TEMPO.CO, Jakarta - Pemerintah Indonesia berencana membangun 100 gigawatt pembangkit listrik yang komposisinya 75 persen dari energi terbarukan. Direktur Eksekutif Institute for Essential Services Reform (IESR), Fabby Tumiwa, mengatakan rencana itu belum sepenuhnya selaras dengan target Perjanjian Paris untuk menjaga kenaikan suhu global di bawah 1,5 derajat celcius, yang mengharuskan transisi energi terbarukan yang lebih agresif.
Menurut Fabby, setiap rencana pembangunan energi terbarukan harus disertai dengan strategi mengurangi bertahap (phase-down) dan penghapusan bertahap (phase-out) Pembangkit Listrik Tenaga Uap (PLTU) batubara paling lambat 2045, agar selaras dengan target pembatasan kenaikan temperatur 1,5 derajat celcius.
Indonesia perlu menunjukkan komitmen yang lebih serius dan aksi yang nyata untuk mencapai target Persetujuan Paris. “Walaupun rencana besar sering kali diumumkan, IESR mencatat bahwa implementasinya masih jauh dari target yang dicanangkan. Ini terlihat dari kegagalan Indonesia mencapai target 23 persen bauran energi terbarukan di 2025,” kata Fabby dalam keterangan tertulisnya, Kamis, 14 November 2024.
Fabby mengatakan kombinasi langkah tersebut akan berdampak secara signifikan untuk mengurangi emisi gas rumah kaca dan dekarbonisasi sektor kelistrikan pada 2050. Ia mendesak pemerintah supaya tidak hanya menyampaikan target besar di forum international, namun juga memastikan implementasi serta upaya konkret dalam menyingkirkan berbagai hambatan dan tantangan. “Selama ini, implementasi dari rencana pembangunan energi terbarukan di Indonesia masih jauh panggang dari api,” ucapnya.
Rencana pembangunan 100 gigawatt ini membutuhkan investasi US$ 235 miliar atau Rp 3.710 triliun. IESR menyambut baik rencana tersebut ketika Ketua Delegasi Indonesia, Hashim Djojohadikusumo, menyampaikannya dalam Conference of the Parties 29 (COP29) di Baku, Azerbaijan, pada 11 November 2024.

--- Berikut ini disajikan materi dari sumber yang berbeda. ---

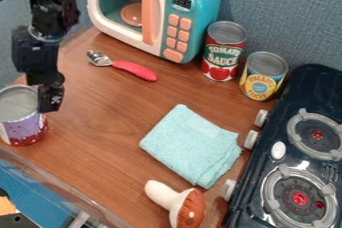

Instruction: Moved the can to the bottom left side of the table

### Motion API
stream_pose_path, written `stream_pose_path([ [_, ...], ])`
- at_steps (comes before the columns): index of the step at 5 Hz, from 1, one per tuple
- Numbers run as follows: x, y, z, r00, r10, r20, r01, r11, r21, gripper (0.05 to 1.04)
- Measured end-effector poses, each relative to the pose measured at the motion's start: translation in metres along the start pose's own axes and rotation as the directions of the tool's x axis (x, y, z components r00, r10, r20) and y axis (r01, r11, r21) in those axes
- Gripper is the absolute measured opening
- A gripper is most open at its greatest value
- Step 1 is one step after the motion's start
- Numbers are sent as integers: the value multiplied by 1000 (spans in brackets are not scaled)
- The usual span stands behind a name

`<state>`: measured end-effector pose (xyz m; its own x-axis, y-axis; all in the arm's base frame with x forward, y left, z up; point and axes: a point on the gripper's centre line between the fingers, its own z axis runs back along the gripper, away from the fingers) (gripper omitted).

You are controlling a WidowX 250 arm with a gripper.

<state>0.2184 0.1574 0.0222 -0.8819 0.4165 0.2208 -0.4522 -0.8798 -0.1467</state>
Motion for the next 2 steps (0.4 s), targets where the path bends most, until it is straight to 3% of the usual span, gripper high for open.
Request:
stream_pose_path([
  [1,1,-11,33,999,-24,-46,22,999,-49,1001],
  [2,2,-12,36,998,-28,-50,25,998,-55,1001],
])
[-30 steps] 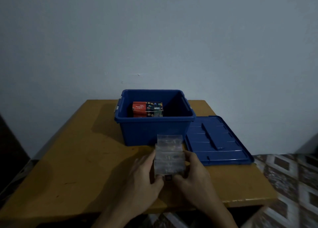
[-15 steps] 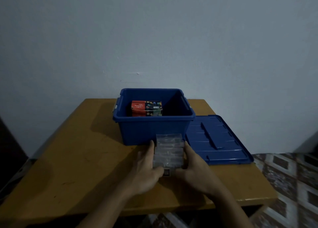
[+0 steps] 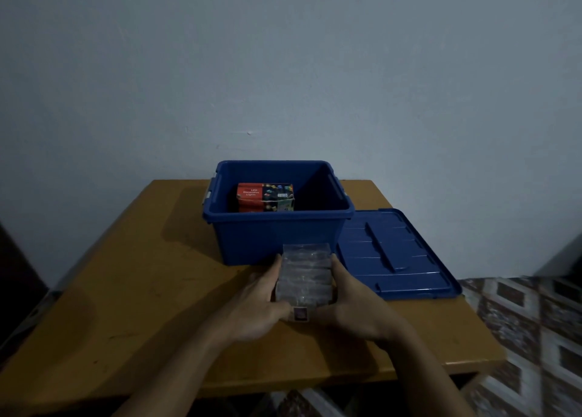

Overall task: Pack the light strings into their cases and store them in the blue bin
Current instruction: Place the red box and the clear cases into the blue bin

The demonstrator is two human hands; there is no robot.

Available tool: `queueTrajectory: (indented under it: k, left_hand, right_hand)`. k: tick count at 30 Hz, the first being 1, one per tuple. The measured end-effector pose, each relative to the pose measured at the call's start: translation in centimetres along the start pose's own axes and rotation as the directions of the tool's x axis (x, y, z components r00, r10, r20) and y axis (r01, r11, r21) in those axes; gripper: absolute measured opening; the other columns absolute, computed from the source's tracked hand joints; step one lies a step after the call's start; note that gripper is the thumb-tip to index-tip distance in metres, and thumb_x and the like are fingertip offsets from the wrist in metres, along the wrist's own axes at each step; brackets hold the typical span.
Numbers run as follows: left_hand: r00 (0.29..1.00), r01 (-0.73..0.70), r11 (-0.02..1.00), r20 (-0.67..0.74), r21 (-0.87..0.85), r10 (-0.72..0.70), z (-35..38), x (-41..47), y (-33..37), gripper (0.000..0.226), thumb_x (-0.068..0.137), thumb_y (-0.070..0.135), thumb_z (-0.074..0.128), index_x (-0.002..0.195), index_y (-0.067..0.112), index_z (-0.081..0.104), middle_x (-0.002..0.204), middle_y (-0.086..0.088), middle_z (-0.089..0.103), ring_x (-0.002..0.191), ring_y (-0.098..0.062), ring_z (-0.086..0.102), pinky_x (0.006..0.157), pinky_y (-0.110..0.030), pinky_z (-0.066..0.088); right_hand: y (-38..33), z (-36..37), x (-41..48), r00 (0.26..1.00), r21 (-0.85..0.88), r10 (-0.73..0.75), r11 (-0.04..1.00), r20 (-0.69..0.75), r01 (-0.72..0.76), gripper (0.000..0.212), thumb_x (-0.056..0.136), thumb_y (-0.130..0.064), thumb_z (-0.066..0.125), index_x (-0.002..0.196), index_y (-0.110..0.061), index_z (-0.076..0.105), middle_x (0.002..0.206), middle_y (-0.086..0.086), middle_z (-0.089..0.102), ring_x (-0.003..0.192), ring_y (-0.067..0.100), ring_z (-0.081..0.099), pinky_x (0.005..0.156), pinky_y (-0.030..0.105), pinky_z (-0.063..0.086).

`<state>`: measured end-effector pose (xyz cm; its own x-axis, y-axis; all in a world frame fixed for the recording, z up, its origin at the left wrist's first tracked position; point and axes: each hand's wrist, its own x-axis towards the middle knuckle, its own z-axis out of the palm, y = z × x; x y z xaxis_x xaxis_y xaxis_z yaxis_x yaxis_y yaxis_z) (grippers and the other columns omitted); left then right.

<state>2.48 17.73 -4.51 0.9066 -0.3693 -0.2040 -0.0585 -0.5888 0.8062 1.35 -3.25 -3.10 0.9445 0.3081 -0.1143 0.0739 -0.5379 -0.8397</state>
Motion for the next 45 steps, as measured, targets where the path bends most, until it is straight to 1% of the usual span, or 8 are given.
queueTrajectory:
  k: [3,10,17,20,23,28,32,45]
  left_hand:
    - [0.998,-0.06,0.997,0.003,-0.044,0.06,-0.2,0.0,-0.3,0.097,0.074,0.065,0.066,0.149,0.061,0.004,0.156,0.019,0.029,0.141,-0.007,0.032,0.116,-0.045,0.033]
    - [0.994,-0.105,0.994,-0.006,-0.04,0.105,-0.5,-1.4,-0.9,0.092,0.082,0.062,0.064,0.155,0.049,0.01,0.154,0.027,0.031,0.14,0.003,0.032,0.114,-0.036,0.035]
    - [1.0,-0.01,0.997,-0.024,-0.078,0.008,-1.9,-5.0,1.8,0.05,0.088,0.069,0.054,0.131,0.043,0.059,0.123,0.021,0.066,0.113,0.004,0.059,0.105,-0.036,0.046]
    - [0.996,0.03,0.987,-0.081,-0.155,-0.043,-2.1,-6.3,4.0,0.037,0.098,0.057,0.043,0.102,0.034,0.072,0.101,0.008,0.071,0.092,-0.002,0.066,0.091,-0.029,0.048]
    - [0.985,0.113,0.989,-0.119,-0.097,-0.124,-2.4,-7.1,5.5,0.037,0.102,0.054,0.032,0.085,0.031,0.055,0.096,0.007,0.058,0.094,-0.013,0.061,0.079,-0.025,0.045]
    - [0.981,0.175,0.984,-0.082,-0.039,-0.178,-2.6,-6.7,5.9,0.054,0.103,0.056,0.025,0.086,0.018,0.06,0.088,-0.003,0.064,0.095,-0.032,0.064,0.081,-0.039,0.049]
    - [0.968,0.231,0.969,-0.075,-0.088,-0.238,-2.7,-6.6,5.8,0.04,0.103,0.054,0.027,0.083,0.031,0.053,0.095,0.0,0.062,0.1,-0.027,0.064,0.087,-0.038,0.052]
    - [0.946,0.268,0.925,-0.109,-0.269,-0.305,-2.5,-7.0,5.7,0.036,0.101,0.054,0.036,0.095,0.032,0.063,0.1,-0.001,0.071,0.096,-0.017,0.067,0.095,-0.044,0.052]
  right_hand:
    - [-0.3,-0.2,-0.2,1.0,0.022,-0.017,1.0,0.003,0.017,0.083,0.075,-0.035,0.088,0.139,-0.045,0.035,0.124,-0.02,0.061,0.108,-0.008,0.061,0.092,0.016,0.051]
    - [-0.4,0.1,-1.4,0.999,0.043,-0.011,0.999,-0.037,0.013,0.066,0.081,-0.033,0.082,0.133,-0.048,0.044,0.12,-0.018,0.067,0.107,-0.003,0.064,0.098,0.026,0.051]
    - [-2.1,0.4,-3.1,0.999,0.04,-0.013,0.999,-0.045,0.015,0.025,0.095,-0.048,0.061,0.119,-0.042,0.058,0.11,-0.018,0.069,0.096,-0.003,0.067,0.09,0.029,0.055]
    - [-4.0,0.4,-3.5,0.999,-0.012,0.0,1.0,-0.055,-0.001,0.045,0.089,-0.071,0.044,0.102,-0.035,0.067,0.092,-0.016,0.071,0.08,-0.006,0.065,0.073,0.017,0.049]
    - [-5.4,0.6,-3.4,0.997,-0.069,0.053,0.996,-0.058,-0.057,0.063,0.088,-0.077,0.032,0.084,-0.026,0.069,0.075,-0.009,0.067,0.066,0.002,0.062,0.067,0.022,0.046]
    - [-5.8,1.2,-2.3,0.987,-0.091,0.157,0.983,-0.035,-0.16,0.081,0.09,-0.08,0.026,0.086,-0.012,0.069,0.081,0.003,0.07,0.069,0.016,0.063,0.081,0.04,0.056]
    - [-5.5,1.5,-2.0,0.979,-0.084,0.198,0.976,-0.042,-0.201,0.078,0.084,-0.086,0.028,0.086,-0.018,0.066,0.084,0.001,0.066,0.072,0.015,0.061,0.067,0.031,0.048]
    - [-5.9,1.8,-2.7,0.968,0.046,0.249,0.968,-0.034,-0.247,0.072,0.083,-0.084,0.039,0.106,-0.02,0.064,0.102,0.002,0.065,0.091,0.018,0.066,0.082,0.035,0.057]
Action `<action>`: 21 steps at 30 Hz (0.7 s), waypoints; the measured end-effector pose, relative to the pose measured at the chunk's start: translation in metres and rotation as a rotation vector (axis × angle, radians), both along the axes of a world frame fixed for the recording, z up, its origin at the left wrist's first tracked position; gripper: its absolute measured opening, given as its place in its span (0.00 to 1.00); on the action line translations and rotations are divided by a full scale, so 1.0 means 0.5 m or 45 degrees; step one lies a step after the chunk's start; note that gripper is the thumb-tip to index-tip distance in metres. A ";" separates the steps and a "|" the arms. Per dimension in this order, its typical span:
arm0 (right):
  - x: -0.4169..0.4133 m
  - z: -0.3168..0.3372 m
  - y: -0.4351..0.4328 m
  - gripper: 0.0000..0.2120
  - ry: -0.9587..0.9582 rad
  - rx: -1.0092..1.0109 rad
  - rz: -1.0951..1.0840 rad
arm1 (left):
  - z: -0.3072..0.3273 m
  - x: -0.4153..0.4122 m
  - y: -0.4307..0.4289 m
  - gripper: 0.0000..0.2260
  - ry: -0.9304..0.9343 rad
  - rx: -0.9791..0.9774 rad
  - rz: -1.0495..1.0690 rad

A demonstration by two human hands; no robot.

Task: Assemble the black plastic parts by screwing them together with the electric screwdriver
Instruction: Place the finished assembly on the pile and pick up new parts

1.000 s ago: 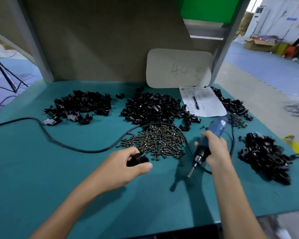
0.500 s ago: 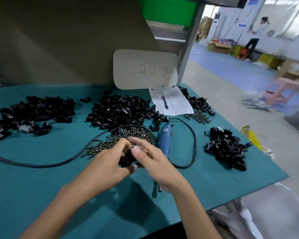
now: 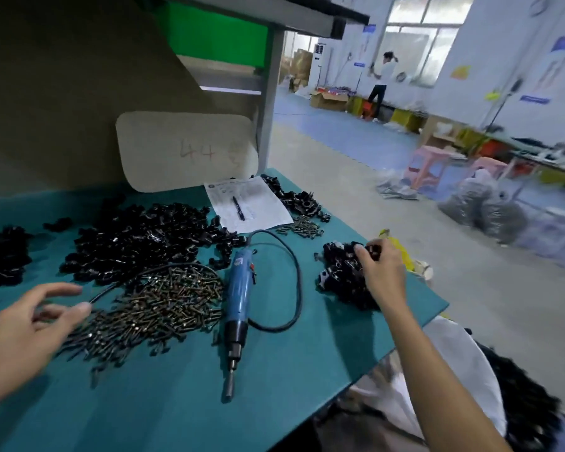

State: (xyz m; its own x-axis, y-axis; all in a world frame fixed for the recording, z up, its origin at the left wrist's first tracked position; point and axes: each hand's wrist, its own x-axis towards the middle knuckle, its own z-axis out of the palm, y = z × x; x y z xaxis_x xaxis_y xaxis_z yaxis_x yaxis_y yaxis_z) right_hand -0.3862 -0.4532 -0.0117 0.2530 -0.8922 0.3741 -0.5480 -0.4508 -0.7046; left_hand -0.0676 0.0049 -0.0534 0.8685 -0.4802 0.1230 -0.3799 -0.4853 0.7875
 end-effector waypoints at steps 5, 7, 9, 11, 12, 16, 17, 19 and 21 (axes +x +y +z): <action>-0.022 -0.061 -0.059 0.20 0.373 0.264 -0.052 | 0.037 -0.009 -0.007 0.27 -0.007 -0.056 0.134; -0.016 -0.063 -0.059 0.23 0.441 0.276 -0.079 | 0.062 -0.027 -0.008 0.19 -0.007 -0.085 0.206; 0.009 -0.048 -0.047 0.27 0.436 0.147 -0.177 | 0.063 -0.022 0.000 0.08 0.003 -0.120 0.269; 0.061 -0.025 -0.015 0.26 0.398 -0.032 -0.110 | 0.055 -0.001 0.016 0.03 0.021 -0.104 0.343; 0.095 -0.012 0.005 0.23 0.372 -0.081 0.012 | 0.050 0.010 0.023 0.03 0.038 -0.075 0.391; 0.276 0.024 0.102 0.14 0.460 -0.133 0.719 | 0.021 0.069 0.052 0.07 0.077 0.037 0.586; 0.322 0.023 0.129 0.14 0.541 -0.185 0.859 | 0.010 0.087 0.058 0.09 0.030 0.094 0.625; 0.408 0.006 0.171 0.16 0.820 -0.391 1.025 | -0.009 0.123 0.066 0.14 -0.093 0.273 0.673; 0.472 -0.016 0.195 0.19 1.236 -0.546 1.033 | -0.025 0.150 0.066 0.18 -0.145 0.466 0.713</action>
State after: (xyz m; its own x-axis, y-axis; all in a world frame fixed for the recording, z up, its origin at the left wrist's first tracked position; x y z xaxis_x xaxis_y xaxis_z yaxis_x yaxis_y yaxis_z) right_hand -0.1504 -0.3555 -0.0197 0.9740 -0.2214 -0.0474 -0.2164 -0.9718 0.0936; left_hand 0.0073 0.0379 -0.0657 0.9896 0.0105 0.1433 -0.0640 -0.8609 0.5047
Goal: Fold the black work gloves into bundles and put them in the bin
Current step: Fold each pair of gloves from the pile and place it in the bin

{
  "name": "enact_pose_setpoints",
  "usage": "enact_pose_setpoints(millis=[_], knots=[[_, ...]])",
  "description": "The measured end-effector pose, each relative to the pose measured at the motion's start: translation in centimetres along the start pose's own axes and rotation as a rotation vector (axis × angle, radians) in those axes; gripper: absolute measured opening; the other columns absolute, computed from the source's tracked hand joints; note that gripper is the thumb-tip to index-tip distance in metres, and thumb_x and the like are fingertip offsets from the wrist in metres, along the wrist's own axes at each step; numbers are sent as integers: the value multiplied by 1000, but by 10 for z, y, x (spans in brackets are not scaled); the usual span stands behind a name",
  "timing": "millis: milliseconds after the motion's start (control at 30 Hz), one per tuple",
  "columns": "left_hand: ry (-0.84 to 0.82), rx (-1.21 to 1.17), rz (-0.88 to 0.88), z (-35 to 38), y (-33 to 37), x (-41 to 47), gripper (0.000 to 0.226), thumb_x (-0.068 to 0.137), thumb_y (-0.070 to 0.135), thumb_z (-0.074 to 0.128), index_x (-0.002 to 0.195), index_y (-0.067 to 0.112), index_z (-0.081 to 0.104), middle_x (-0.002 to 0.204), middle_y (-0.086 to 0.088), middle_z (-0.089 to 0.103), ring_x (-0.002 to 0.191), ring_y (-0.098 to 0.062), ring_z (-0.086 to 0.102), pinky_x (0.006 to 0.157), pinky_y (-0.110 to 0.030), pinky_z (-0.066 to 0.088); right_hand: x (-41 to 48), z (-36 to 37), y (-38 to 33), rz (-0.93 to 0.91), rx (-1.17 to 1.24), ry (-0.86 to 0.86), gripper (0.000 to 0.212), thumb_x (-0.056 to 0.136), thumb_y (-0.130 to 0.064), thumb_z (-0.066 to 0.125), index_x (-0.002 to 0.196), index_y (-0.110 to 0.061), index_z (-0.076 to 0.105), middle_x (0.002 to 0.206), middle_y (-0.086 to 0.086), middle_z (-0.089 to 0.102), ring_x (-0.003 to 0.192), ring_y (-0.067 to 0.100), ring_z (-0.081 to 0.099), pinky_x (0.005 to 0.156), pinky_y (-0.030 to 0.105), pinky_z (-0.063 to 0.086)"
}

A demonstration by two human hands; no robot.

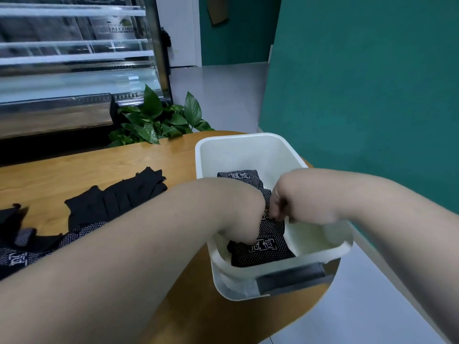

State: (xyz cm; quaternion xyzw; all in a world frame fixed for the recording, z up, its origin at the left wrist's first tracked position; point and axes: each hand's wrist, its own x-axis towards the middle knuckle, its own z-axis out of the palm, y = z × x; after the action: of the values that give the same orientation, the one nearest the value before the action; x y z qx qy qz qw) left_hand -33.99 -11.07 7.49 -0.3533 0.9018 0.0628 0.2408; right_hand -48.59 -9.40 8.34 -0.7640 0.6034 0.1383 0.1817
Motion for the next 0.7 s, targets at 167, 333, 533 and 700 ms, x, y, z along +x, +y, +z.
enact_pose_setpoints(millis=[167,333,533,700], knots=[[232,-108,-108,-18,-18,-35,31,96,46,52,99,24,74,95,4,68,92,-17,59,76,-28,47,-12,-13,0,21,194,168,15,90,-21,68,98,-30,78,87,-13,75,87,5,68,89,29,54],[544,-366,-254,-6,-32,-67,24,94,45,56,94,29,74,87,11,69,80,-7,57,61,-20,40,-26,-23,-12,33,337,361,17,90,-30,63,91,-20,77,85,4,74,77,18,67,78,36,57],[517,-496,-391,22,-29,-114,17,94,43,59,91,30,70,67,15,60,41,13,48,33,-9,26,-40,-20,-46,-16,465,454,16,90,-34,65,84,-25,77,80,-7,75,79,14,69,78,33,57],[534,-530,-487,63,-34,-160,18,90,51,61,89,36,70,83,19,68,80,2,61,71,-25,52,-51,2,-102,-120,570,475,19,92,-31,60,84,-19,73,63,-4,65,51,8,47,58,32,47]])
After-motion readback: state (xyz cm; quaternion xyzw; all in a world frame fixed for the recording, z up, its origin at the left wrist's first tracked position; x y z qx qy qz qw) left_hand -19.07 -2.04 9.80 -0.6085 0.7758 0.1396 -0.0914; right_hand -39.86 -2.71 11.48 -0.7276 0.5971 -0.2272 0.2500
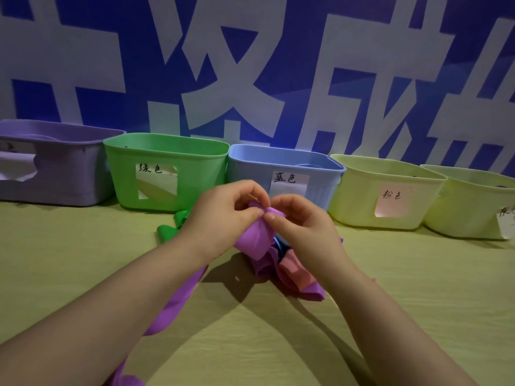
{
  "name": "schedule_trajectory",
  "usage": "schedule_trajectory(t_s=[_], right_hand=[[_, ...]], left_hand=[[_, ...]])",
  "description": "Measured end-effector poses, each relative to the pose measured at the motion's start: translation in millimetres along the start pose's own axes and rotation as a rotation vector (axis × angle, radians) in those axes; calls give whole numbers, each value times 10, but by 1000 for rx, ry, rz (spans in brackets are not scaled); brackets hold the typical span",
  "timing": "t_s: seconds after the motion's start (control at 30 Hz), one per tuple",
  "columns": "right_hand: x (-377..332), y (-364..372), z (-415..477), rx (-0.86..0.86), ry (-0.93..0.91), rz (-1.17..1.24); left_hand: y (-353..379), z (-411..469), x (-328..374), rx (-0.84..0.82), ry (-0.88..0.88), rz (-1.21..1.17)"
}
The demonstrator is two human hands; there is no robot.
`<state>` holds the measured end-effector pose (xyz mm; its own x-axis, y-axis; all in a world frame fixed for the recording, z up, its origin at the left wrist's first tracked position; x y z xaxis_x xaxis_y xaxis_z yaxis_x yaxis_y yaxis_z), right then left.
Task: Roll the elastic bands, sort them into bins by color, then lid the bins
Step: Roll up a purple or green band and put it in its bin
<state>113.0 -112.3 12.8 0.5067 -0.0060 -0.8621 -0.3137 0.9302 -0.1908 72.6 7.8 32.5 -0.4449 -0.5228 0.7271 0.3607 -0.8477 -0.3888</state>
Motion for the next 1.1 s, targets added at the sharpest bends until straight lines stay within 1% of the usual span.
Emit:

Namun Fabby mengingatkan, di perhelatan COP28, Indonesia telah menyepakati keputusan COP untuk mencapai target pembatasan laju kenaikan temperatur dengan meningkatkan kapasitas energi terbarukan hingga tiga kali lipat (triple up) dan menggandakan upaya efisiensi energi (double down) pada tahun 2030. IESR menilai Perjanjian Paris itu seharusnya dituangkan dalam target dalam Kebijakan Energi Nasional (KEN), Rencana Umum Ketenagalistrikan Nasional (RUKN) dan Rencana Usaha Penyediaan Tenaga Listrik (RUPTL).
IESR juga mendorong pemerintah agar fokus mengembangkan energi terbarukan dengan pilihan biaya paling murah dengan pasokan yang optimal serta teknologi yang handal. Manajer Program Sistem Transformasi Energi IESR, Deon Arinaldo, mengatakan, pemerintah juga perlu siap mengembangkan energi nuklir dari sisi institusi, keandalan teknologi, biaya investasi, serta risikonya.
Penggunaan tenaga nuklir ini juga disampaikan oleh Hashim ketika acara pembukaan di Paviliun Indonesia tiga hari lalu di Azerbaijan. Energi tersebut yang digadang-gadang menjadi salah satu energi terbarukan.
Deon menuturkan, berdasarkan perhitungan IESR, Indonesia bisa membangun 120 GW energi terbarukan hingga 2030 dengan mengandalkan energi surya dan angin. “Kapasitas tersebut dapat membawa bauran energi terbarukan mencapai lebih dari sepertiga bauran ketenagalistrikan Indonesia, mencapai puncak emisi sebelum 2030, dan memudahkan mencapai nol emisi sektor ketenagalistrikan dengan 100 persen energi terbarukan pada 2045,” tuturnya.
IESR meminta pemerintah menyusun strategi energi yang lebih komprehensif. Tidak sekedar menyampaikan target besar, tapi juga mencakup reformasi kebijakan dan kelembagaan.
Dari sisi pendanaan, investari US$ 235 miliar harus dikelola dengan baik untuk percepatan transisi energi yang adil dan berkelanjutan. IESR mendorong sumber pendanaan ini diarahkan pada proyek energi terbarukan yang jelas dan punya dampak nyata mengurangi emisi karbon di Indonesia.